Age Group: 3-6 years
Addition and Subtraction are the foundation of Advanced Maths and a solid understanding of the same is essential for your child to build strong mathematical skills in coming years. While addition comes a little easy to understand, many children often struggle with subtraction. I would present here four different ways which would help children grasp the concept of subtraction.
Familiarize The Child With The Scenarios Where Subtraction Applies
Before starting with subtraction, introduce your child to the vocabulary/signs like minus, difference, takeaway, equals etc. and the real world problem statements where subtraction applies. Consider these examples:
Example 1: Maitri has 5 apples. She gives 2 of them to her friend Radha. How many apples are still with Maitri?
Example 2: There are 4 members in John’s family. Two of them went out. How many are at home?
Example 3: Mary had 20 dollars in her pocket. She purchased an ice-cream for 1 dollar. How much money is she left with?
The easiest way for a kindergarten or first grader to imagine subtraction is as something taken away or a loss or decrease of quantity. Give them sufficient examples with a very small subtrahend (e.g., involving a decrease of one or two) such that they can use their counting experience to give the answer and more time is spent in understanding the problem scenarios. Now consider various subtraction methods.
Method 1: Subtraction As Take Away
This is the most intuitive method. Though we do not have the provision of negative numbers in this, however kids at kindergarten age do not require that.
Start with real objects.
Example 4: Give 4 cookies to your child. Now ask him to share 2 of them with you or a sibling. Let him count the remaining cookies. (In case your child is not willing to share the cookies, ask him to eat two of them and count the remaining :-) ).
Once the child understands the concept with real objects it would be easy for him/her to use a pencil and paper to draw the objects. Consider the same cookie example:
After a little practice children can straight away carry out the subtraction by using standing lines or circles. Make as many circles/standing lines as the total number of objects available (or minuend). Then strike through or cross the objects to be subtracted (subtrahend). Count the remaining standing lines/circles; this should give the remaining items or difference.
Gradually kids can practice to subtract on fingers.
Try some practice worksheets for subtraction using objects.
Method 2: Subtraction Using Number Line (Counting Back)
Draw a number line. Make a circle at the minuend which is the starting point. Now count back hopping on the line as many times as the subtrahend. The number on the line where you reach is the difference.
Method 3: Subtraction Using Number Line (Finding Difference)

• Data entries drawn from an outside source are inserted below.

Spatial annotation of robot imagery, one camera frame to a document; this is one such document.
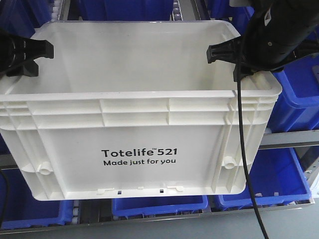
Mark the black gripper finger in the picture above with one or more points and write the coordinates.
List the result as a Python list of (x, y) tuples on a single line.
[(228, 51), (240, 72), (30, 69), (33, 49)]

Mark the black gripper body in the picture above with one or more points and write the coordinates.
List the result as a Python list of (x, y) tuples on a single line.
[(272, 41), (11, 55)]

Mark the white plastic Totelife tote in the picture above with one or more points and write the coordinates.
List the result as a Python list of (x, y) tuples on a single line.
[(126, 109)]

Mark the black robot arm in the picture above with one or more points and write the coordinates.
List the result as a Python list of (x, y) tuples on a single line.
[(286, 7)]

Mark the right shelf large blue bin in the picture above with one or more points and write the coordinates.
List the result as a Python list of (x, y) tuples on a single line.
[(297, 107)]

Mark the right shelf blue bin left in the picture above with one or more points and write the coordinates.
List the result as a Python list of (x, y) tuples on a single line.
[(22, 210)]

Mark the right shelf lower roller track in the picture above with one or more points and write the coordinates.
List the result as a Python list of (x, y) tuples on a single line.
[(75, 212)]

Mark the right shelf blue bin centre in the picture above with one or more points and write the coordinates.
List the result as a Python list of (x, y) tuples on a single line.
[(145, 206)]

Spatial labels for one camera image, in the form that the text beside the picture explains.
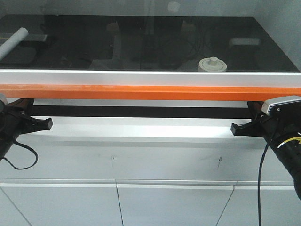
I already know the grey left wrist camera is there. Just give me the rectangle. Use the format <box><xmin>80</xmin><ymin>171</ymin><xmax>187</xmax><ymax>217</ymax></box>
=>
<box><xmin>0</xmin><ymin>94</ymin><xmax>8</xmax><ymax>112</ymax></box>

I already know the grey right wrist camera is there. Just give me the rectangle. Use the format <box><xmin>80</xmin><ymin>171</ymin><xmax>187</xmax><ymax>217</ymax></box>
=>
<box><xmin>261</xmin><ymin>95</ymin><xmax>301</xmax><ymax>115</ymax></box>

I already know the grey rolled paper tube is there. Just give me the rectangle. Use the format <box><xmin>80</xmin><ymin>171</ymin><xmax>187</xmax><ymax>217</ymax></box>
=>
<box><xmin>0</xmin><ymin>27</ymin><xmax>29</xmax><ymax>60</ymax></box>

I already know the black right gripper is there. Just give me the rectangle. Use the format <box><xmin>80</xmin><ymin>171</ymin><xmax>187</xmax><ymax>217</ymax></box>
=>
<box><xmin>230</xmin><ymin>101</ymin><xmax>301</xmax><ymax>198</ymax></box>

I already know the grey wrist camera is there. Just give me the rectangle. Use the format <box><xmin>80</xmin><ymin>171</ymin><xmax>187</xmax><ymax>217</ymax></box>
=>
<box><xmin>0</xmin><ymin>94</ymin><xmax>8</xmax><ymax>112</ymax></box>
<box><xmin>261</xmin><ymin>95</ymin><xmax>301</xmax><ymax>115</ymax></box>

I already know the glass jar with cream lid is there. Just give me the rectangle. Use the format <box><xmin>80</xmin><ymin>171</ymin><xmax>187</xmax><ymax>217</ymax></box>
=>
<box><xmin>198</xmin><ymin>56</ymin><xmax>227</xmax><ymax>72</ymax></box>

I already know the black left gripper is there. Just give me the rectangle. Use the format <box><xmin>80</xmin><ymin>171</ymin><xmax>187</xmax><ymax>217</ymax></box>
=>
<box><xmin>0</xmin><ymin>98</ymin><xmax>53</xmax><ymax>162</ymax></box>

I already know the fume hood sash orange handle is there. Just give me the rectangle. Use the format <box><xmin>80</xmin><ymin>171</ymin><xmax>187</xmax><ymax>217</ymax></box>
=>
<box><xmin>0</xmin><ymin>69</ymin><xmax>301</xmax><ymax>101</ymax></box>

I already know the black camera cable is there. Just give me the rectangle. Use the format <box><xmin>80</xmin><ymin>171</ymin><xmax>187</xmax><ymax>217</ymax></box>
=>
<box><xmin>1</xmin><ymin>135</ymin><xmax>39</xmax><ymax>170</ymax></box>
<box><xmin>257</xmin><ymin>142</ymin><xmax>270</xmax><ymax>226</ymax></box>

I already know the white cabinet door right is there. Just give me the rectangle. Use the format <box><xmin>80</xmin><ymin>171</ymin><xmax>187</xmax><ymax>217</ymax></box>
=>
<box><xmin>217</xmin><ymin>184</ymin><xmax>301</xmax><ymax>226</ymax></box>

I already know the black left camera cable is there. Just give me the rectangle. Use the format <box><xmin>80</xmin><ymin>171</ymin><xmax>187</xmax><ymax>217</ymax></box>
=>
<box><xmin>1</xmin><ymin>135</ymin><xmax>39</xmax><ymax>170</ymax></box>

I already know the white cabinet door centre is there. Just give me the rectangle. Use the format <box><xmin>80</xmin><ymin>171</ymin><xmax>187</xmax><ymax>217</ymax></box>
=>
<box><xmin>117</xmin><ymin>183</ymin><xmax>234</xmax><ymax>226</ymax></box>

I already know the black right camera cable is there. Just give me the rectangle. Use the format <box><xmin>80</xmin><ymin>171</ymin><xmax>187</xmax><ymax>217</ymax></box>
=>
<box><xmin>257</xmin><ymin>142</ymin><xmax>270</xmax><ymax>226</ymax></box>

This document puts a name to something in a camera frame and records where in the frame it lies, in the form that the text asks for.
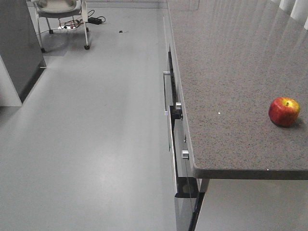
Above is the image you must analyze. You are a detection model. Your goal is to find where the red yellow apple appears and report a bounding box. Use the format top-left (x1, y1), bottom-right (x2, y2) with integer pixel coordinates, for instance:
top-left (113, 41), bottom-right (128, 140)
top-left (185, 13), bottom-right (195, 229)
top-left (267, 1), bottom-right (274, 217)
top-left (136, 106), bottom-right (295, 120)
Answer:
top-left (268, 97), bottom-right (300, 127)

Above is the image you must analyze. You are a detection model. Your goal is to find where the silver oven knob far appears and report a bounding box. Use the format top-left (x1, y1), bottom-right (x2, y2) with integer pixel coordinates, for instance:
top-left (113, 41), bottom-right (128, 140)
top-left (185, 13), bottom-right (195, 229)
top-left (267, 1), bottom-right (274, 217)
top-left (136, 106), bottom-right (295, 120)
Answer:
top-left (175, 102), bottom-right (181, 110)

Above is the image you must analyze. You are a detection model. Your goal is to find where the silver oven knob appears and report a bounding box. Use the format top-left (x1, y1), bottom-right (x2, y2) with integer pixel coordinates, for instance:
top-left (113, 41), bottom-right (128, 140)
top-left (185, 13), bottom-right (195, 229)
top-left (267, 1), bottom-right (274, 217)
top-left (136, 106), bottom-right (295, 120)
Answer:
top-left (175, 102), bottom-right (181, 110)
top-left (181, 150), bottom-right (189, 160)

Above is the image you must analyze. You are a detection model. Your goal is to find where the silver oven knob near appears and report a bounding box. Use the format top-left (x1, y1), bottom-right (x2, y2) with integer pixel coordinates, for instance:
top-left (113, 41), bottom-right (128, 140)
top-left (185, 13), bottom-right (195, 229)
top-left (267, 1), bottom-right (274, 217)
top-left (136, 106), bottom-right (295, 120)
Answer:
top-left (181, 150), bottom-right (189, 160)

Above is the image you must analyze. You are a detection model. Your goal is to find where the black glass oven front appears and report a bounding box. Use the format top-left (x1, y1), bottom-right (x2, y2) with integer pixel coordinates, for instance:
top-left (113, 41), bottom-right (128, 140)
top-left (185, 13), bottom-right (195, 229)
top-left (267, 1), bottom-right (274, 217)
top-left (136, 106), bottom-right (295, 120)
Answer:
top-left (166, 50), bottom-right (204, 231)

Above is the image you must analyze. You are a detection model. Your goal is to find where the grey stone counter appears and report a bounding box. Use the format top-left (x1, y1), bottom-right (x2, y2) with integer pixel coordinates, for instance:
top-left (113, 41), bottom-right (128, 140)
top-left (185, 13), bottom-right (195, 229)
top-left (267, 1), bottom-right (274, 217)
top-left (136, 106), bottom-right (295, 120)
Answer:
top-left (168, 0), bottom-right (308, 180)

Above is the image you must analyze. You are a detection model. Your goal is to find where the black power adapter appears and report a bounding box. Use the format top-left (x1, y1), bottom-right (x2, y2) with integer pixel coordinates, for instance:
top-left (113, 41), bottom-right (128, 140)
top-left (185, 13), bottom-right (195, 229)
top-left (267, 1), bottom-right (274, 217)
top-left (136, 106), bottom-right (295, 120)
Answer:
top-left (88, 17), bottom-right (103, 25)

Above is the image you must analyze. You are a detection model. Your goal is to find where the white power strip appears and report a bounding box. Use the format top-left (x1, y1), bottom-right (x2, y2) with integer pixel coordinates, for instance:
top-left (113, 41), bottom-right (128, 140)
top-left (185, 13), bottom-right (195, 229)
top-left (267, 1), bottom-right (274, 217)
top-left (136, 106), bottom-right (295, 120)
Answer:
top-left (57, 26), bottom-right (76, 31)

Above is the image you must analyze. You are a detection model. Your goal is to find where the grey cabinet block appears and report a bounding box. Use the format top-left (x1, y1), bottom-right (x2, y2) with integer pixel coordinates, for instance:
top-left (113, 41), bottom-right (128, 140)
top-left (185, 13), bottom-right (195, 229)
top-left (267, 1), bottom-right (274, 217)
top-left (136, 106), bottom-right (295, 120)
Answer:
top-left (0, 0), bottom-right (46, 106)

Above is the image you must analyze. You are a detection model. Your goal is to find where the white rolling chair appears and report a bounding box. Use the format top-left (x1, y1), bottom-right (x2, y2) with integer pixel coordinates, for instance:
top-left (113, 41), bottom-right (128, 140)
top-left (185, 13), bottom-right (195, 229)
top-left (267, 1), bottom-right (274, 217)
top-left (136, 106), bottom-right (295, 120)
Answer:
top-left (31, 0), bottom-right (90, 52)

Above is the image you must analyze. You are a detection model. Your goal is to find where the silver oven handle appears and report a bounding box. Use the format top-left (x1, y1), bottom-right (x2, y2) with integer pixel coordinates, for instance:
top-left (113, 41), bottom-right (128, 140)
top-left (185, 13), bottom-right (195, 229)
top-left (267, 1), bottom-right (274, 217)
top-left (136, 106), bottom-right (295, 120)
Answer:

This is similar to Method 2 however instead of counting back we find the difference between the two numbers. Make a circle at the minuend and subtrahend on the number line. Now start counting from the subtrahend till you reach minuend. The final count is the difference.
You can find some practice worksheets for subtraction using number line here.
Method 4: Subtraction Using Reverse Counting
The concept is same as of Method 2 however instead of using a number line we just do backward counting as many times as the subtrahend. For example, consider 8-3:
With all these different ways to learn subtraction, your child would surely have happy learning experience.